Yesterday marked a huge shift in government policy on wages. It is introducing a new National Living Wage for the over-25s which, by 2020, will rise to £9 an hour. This is below the level of the existing Living Wage but represents a big increase over the Minimum Wage.
In two very significant ways, the entire basis of existing policy has changed.
First, the chancellor has directly intervened in how the wage floor in Britain is set. Since the National Minimum Wage was established in 1998 its level has been set each year by the Low Pay Commission, external (the LPC), a body which brings together employers, employee representatives and independent experts.
The LPC will still have a big role to play in deciding the pace at which the new National Living Wage rises but the eventual destination has been politically set.
This has already caused some grumbling from businesses and, in the medium term, risks lowering their political buy-in to the process.
Pay/jobs trade-off
Taking direct political control of the outcome is a step in the opposite direction to those witnessed across the rest of economic policy. Monetary policy was outsourced to technocrats at the Bank of England in 1997. Yesterday, the chancellor gave more power to technocrats. In the future chancellors will always have to run surplus unless the Office for Budget Responsibility, external has decided growth is weak.
The second change is even bigger. The government's own assessment of this policy suggests that it will boost wages but also increase unemployment by 60,000 by 2020.
The previous line has always been that low pay is a problem, but it's better than no pay. However, with employment high and wage growth having lagged behind forecasts for years that attitude seems to have changed. The position now is: "Yes, there is a trade-off between pay and jobs, and we are comfortable trading marginally higher unemployment for higher earnings."

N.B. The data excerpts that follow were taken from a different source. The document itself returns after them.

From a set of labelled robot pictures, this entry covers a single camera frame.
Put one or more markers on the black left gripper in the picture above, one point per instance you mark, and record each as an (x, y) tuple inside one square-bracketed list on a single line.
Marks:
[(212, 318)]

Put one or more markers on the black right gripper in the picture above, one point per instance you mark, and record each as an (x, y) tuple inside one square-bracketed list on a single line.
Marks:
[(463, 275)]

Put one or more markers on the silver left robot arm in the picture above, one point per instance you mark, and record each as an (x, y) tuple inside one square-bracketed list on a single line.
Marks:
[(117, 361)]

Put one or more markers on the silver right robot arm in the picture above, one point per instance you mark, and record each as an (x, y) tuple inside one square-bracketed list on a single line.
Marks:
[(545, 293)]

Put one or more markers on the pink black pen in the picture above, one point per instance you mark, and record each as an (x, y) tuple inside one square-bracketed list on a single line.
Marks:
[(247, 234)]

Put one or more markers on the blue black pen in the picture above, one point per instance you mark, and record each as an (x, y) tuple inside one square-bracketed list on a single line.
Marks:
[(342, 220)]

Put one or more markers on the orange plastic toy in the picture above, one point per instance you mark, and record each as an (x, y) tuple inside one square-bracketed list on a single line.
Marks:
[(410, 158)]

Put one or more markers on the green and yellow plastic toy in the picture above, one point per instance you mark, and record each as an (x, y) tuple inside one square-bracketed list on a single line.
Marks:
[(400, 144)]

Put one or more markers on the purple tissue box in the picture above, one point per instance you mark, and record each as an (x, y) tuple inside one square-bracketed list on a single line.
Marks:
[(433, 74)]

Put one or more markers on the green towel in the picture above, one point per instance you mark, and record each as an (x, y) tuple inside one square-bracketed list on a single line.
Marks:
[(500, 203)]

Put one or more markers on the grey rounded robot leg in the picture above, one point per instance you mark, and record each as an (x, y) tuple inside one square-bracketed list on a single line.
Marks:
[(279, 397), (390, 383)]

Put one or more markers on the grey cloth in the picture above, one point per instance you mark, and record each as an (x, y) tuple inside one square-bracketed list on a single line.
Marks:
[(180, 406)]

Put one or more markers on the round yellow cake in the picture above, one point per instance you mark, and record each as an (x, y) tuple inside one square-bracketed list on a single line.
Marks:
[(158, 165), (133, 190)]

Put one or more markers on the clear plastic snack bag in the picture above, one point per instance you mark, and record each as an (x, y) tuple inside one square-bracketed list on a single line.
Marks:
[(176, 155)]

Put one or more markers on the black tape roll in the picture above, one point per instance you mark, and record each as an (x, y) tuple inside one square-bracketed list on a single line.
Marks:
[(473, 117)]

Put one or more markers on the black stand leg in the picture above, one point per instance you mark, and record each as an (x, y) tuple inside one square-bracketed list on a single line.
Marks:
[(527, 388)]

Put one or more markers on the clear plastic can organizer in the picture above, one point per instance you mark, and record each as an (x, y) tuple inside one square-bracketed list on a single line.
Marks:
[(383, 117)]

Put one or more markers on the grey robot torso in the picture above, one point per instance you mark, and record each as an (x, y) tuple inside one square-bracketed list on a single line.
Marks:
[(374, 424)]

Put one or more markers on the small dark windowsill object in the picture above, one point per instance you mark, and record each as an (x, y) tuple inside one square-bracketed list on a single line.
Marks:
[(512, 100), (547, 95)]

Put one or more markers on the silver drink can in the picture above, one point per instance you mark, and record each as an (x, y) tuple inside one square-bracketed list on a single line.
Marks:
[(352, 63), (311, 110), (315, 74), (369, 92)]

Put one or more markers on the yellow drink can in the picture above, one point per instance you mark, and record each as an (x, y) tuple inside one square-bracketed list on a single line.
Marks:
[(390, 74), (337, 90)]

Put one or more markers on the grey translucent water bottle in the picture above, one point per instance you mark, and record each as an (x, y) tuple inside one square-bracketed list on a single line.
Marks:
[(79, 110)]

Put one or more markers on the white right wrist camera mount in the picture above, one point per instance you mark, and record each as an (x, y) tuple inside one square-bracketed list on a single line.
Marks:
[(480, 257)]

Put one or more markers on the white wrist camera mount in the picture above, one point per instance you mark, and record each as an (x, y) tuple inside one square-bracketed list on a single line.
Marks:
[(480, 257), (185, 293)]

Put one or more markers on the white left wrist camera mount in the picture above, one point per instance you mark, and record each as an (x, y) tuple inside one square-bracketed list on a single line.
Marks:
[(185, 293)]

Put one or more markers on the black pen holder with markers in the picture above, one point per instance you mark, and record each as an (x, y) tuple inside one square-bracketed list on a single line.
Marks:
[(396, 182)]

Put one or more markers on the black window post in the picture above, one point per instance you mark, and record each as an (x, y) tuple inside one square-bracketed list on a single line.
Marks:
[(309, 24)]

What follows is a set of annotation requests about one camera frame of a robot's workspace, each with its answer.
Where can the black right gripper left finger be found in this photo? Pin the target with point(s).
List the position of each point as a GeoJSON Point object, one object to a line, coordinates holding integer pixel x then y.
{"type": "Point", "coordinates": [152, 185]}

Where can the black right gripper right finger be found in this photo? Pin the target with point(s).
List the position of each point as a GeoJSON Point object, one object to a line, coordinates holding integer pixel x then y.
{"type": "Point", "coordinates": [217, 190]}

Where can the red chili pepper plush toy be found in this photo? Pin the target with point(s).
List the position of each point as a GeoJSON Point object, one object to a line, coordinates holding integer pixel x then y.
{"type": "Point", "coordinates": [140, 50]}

The impact of all of this on living standards for the low paid is complicated by the government's welfare cuts, especially the big hit to tax credits.
Many families, especially those with children, will lose more from the cuts in in-work benefits than they gain from increased earnings.

The Budget has set a challenge to employers regarding pay
The chancellor repeated an argument yesterday which has been common in parts of the British left and which has found increasing currency on the right, too: the notion that the existing tax credit system acts as a subsidy to low pay employers and has contributed to weak earnings growth.
That seems like a stretch. As employers often don't know the family circumstances of their employees, it's hard to see how they would have the knowledge required to game the system like that. Academic work has not found the oft-claimed link.
And, while the lowest paid will benefit from the new higher Living Wage, the group just above them stands to lose out: they take the benefit squeeze hit without gaining the higher wage boost.
Strategic
In some ways a grand economic experiment is about to play out, one that might provide some clues as to the real causes of Britain's "productivity puzzle": the fact that output-per-hour worked has stagnated since 2007.
One possible explanation is a compositional shift in those in work. More people are working in low skill, low wage, low productivity jobs. That's helped drive the exceptionally fast employment growth we've seen in recent years but may have contributed to dragging down average productivity and average earnings.
Employing people at the bottom of the labour market is now set to get more expensive - labour is being made less cheap.
That may discourage low skill business models by squeezing profits and it could encourage employers to get more out of existing workers either through training, investment in capital or better management.
In other words, while this policy may increase unemployment it could at the same time, potentially, increase productivity.

Was there a German theme to parts of this year's Budget?
Britain's labour market is about to become a bit less flexible. As well as costs that could bring benefits.
This was the flagship policy in a wide-ranging budget, one that shows how far George Osborne has moved since 2010. The early focus on deficit reduction is still there and the size of the state is set to shrink. But this smaller state is also taking a more direct role in macroeconomic management than was the case in the 1980s, the 1990s or even in the Blair years.
Osborne has embraced industrial activism, devolution to city regions, government-mandated wage floors and an apprenticeship policy, where firms will be charged a levy in order to avoid free riding on the training provided by others.
Cutting income tax, tightening welfare and shrinking the state are all the hallmarks of classic Thatcherism. But this is being combined with a more northern European focus on the strategic use of the state and other institutional actors to try and raise productivity and direct, to an extent, economic outcomes.
For years, the German economic model has found support on the left of British politics. The chancellor yesterday nudged Britain a bit closer towards it. Not the Social Democratic vision of Germany admired by many of those around Ed Miliband, but the Christian Democrat version currently represented by Angela Merkel.
Look at the emerging hallmarks of Osborne's chancellorship: targeting near-permanent surpluses, cutting personal taxes, trimming welfare and favouring productivity-boosting industrial policy. None of those would be out of place in a German Christian Democrat manifesto.